Cordilleran Section - 97th Annual Meeting, and Pacific Section, American Association of Petroleum Geologists (April 9-11, 2001)

Paper No. 0
Presentation Time: 10:10 AM


HÖGSTRÖM, Anette E.S., Earth Sciences, Univ. of California, Riverside, CA 92521 and DROSER, Mary L., Earth Sciences, Univ of California, Riverside, CA 92521,

Newly collected material of the scleritome bearing metazoan Machaeridia from the Lower Ordovician Al Rose Formation (Inyo Mountains, California) constitutes one of the older occurrences of the group as well as the first report from the Great Basin.

The Al Rose Formation represents a deep-water shelfal environment containing a trilobite-dominated fauna typical of lower Ordovician mudstones (Nileid biofacies). Whereas the trilobite and graptolite diversity is relatively high, the machaeridian diversity is low with probably only one species belonging to Plumulites sp. present. Machaeridian sclerites in the Al Rose are preserved as impressions in the mudstone and as yet only isolated material is known. Three sclerite morphologies occur, which all with certainty can be placed in one scleritome, these are modified outer sclerites, non-modified outer sclerites and inner ones. General similarities are large to other plumulitid machaeridians where three sclerite morphologies occur relatively frequent. In more detail the morphology of these sclerites differ somewhat from other Ordovician plumulitids, especially the flat inner sclerites give a "primitive" appearance and may represent a more ancestral condition than plumulitids with inner sclerites folded around the longitudinal angle.

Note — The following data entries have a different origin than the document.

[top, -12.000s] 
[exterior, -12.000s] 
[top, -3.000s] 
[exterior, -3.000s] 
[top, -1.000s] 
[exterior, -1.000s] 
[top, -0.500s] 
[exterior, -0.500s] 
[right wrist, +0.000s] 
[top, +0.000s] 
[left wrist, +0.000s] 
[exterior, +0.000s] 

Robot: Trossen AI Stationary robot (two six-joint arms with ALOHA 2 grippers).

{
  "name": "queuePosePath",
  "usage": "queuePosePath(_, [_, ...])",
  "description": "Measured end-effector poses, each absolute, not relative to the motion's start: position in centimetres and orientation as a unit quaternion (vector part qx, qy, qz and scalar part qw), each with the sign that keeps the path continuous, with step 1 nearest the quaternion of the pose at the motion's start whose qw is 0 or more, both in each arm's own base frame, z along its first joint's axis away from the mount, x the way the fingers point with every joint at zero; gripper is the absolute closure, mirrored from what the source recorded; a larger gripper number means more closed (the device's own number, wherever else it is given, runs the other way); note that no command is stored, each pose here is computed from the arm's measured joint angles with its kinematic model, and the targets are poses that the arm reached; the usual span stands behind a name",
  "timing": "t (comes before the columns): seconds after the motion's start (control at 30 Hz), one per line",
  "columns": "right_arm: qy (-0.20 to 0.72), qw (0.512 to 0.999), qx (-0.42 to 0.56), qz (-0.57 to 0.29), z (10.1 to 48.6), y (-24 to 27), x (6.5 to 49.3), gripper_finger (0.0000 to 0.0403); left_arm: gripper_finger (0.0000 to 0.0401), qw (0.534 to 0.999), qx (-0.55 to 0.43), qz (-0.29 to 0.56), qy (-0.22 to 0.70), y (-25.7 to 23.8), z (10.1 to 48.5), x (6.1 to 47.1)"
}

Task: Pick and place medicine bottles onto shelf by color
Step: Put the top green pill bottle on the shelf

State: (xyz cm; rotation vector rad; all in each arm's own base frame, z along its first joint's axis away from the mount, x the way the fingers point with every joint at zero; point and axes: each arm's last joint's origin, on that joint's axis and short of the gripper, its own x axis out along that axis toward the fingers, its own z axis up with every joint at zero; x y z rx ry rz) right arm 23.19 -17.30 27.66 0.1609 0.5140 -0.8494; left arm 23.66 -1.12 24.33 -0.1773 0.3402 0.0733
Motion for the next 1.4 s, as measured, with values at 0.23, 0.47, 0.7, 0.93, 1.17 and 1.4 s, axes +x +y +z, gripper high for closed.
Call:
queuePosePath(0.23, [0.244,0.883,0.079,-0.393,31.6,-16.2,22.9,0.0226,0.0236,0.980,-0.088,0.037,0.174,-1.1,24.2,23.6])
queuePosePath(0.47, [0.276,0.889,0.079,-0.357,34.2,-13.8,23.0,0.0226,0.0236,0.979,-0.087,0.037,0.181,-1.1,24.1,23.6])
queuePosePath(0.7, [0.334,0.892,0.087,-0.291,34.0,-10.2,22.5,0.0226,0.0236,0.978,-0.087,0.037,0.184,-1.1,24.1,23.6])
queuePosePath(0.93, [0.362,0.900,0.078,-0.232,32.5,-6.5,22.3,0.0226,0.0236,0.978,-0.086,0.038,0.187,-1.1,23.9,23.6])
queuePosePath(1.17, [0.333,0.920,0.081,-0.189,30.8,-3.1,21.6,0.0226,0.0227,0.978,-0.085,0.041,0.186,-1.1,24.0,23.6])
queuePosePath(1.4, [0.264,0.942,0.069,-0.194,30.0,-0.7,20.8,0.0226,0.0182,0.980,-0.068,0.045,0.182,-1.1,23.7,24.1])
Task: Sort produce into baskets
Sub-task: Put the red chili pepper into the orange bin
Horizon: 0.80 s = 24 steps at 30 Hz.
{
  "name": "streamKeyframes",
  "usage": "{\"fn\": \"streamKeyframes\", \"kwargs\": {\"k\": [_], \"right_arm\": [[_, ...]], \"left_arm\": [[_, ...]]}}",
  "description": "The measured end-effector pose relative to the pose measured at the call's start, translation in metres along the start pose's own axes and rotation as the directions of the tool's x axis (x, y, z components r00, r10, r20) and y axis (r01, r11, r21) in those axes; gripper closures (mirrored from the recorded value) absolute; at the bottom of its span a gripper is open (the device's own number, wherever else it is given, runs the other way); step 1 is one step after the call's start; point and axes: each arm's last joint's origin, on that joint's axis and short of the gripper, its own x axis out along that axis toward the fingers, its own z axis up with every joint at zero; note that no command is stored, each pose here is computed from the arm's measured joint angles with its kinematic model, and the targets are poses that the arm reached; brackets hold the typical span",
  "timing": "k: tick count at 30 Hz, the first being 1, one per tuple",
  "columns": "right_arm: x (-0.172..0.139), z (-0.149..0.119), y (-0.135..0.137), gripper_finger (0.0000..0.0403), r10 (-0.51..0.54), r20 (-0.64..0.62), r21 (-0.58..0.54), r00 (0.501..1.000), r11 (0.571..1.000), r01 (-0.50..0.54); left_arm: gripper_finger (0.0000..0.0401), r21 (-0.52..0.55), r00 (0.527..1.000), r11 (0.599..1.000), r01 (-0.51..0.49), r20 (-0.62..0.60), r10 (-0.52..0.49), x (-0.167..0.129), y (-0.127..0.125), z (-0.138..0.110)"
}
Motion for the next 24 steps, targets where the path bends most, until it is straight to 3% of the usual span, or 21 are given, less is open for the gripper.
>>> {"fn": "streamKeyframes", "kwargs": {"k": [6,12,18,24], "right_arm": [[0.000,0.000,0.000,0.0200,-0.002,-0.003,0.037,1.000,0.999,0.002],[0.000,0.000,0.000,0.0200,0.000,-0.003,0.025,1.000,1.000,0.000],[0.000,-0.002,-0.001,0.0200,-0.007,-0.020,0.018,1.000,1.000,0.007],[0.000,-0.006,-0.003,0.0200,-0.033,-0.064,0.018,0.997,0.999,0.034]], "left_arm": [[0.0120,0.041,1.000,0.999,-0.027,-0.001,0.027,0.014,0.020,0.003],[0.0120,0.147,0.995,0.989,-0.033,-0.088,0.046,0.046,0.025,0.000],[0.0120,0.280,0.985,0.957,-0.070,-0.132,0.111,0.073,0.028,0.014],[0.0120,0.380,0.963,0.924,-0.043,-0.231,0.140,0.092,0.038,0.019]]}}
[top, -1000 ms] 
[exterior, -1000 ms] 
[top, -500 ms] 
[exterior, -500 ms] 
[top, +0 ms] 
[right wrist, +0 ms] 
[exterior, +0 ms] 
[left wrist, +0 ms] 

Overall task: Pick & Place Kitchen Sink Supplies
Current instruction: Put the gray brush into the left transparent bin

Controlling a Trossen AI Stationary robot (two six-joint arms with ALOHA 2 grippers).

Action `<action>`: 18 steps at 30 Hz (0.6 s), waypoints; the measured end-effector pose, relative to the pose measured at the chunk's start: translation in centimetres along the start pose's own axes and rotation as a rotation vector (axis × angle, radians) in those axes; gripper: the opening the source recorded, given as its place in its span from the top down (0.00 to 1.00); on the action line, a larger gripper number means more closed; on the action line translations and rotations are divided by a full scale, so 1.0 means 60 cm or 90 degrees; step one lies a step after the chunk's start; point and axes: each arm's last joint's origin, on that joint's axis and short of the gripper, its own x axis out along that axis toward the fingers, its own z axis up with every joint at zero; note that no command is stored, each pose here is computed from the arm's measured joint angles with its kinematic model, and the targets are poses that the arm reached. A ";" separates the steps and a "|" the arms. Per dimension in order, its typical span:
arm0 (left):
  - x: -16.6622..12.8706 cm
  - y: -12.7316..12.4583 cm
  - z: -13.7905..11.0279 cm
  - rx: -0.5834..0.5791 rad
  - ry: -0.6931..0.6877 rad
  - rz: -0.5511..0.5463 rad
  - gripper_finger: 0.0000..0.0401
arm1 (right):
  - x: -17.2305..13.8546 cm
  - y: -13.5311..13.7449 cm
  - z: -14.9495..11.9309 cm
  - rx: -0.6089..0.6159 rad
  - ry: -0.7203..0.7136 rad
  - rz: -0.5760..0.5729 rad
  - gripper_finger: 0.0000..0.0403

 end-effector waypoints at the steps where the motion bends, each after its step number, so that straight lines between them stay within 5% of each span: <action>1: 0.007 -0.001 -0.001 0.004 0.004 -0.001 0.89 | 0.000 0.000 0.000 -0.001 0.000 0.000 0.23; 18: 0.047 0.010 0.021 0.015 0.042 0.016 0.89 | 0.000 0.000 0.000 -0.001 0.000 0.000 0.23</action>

The Al Rose machaeridians are of striking low diversity when compared with Ordovician faunas in the northeast that may contain several species and two genera. Interestingly, these northeastern machaeridian faunas are quite similar to those of Europe, and get progressively more so towards the end of the Ordovician and the closure of the Iapetus. This difference between Great Basin and northeastern faunas may partly owe to lack of understanding of the Great Basin machaeridian distribution but also to environmental differences where the Al Rose represents a deep shelf of a passive margin without a corresponding environmental type in the northeast. Further control of machaeridians in the Great Basin and a more precise knowledge of their stratigraphic distribution in North America are needed to fully evaluate the apparent differences in morphology and composition of machaeridian faunas.